Although COVID-19 protocols will prevent the Merrie Monarch Festival from having live audiences, organizers plan for the annual hula competition to still happen this summer after being canceled in 2020 for the first time in more than a half-century.
Robert Keano Kaupu IV, one of the Na Kumu (teachers) with the Hālau Hi‘iakaināmakalehua academy, told Big Island Times the teachers have been preparing for this competition since they found out last year’s festival would be canceled. In addition to the usual financial, physical and mental elements that go into preparation during a regular year, the safety aspect of this season has added considerable strain.
“We are used to the physical, the hula part, the intellectual part, the financial part – all of the accommodations – we’re used to that, but what we’re not used to is this pandemic,” Kaupu said. “We did everything we’re mandated to do, and then some, so that we stayed healthy, we stayed safe.”
Kaupu said he even gave up smoking, both to set a good example and to protect his own health.

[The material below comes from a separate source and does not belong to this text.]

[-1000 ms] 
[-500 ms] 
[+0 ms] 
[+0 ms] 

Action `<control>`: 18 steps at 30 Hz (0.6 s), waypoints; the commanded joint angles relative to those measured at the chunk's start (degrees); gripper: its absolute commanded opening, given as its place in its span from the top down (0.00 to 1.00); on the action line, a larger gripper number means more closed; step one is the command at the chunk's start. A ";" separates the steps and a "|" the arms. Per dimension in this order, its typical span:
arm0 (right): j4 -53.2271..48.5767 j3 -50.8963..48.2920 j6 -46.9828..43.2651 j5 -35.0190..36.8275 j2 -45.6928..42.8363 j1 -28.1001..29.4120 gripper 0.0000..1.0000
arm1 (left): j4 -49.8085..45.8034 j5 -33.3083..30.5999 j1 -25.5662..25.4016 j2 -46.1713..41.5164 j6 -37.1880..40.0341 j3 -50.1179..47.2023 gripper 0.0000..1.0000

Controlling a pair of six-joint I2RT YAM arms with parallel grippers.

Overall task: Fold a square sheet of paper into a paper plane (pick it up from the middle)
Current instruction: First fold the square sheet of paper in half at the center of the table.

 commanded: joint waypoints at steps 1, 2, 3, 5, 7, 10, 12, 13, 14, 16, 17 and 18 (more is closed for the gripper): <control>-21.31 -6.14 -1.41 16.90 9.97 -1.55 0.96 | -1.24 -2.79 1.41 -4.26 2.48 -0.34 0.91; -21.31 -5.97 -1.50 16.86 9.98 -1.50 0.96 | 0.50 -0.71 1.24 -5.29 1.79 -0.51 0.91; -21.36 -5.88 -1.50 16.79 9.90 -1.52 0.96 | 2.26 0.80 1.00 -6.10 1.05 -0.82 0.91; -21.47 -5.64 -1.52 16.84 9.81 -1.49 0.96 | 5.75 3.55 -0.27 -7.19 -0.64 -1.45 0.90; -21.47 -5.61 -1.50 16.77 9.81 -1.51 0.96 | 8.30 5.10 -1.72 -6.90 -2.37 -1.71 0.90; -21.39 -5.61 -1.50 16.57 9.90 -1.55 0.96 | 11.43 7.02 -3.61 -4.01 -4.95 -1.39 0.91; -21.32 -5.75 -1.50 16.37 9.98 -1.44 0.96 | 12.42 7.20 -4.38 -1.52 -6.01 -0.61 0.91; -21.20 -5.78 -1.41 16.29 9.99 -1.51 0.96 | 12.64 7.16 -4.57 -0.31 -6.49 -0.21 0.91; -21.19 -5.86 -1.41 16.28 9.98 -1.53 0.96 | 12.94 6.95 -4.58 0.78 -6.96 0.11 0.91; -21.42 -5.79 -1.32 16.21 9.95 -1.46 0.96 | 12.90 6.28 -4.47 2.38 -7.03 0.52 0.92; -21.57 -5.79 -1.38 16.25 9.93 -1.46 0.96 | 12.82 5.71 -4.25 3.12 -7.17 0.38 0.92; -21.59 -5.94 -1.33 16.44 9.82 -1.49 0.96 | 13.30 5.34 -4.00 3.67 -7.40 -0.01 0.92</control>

The group also had to work on trusting one another to take precautions and look after their individual health for the sake of the group, he said.
“That was the hardest part,” he said. “That was the part that we didn’t always win. But in order to go to Merrie Monarch and travel and be bubbled with each other, we needed to be able to trust each other.”
Practicing for the competition was also more difficult under coronavirus restrictions. Fellow Na Kumu, Lono Padilla said that they have been teaching 11 classes each week through Zoom, and that they are completely virtual.
“We have just returned to physical class for Merrie Monarch,” Kaupu said. “We cut our group down from 28 women and 10 men, to 10 women and seven men so we could allow ourselves the practice time, and within the mandates of our county and our state as well as the CDC.”
Hawaiʻi News Now’s KFVE will carry broadcasts of the competition over three nights starting July 1, according to the festival website. The competition currently has 15 hālau who will be participating.
Begun in 1963, the Merrie Monarch Festival was created to honor King David Kalakaua, known as the Merrie Monarch, who worked to revive hula and other Hawaiian arts, according to a festival overview.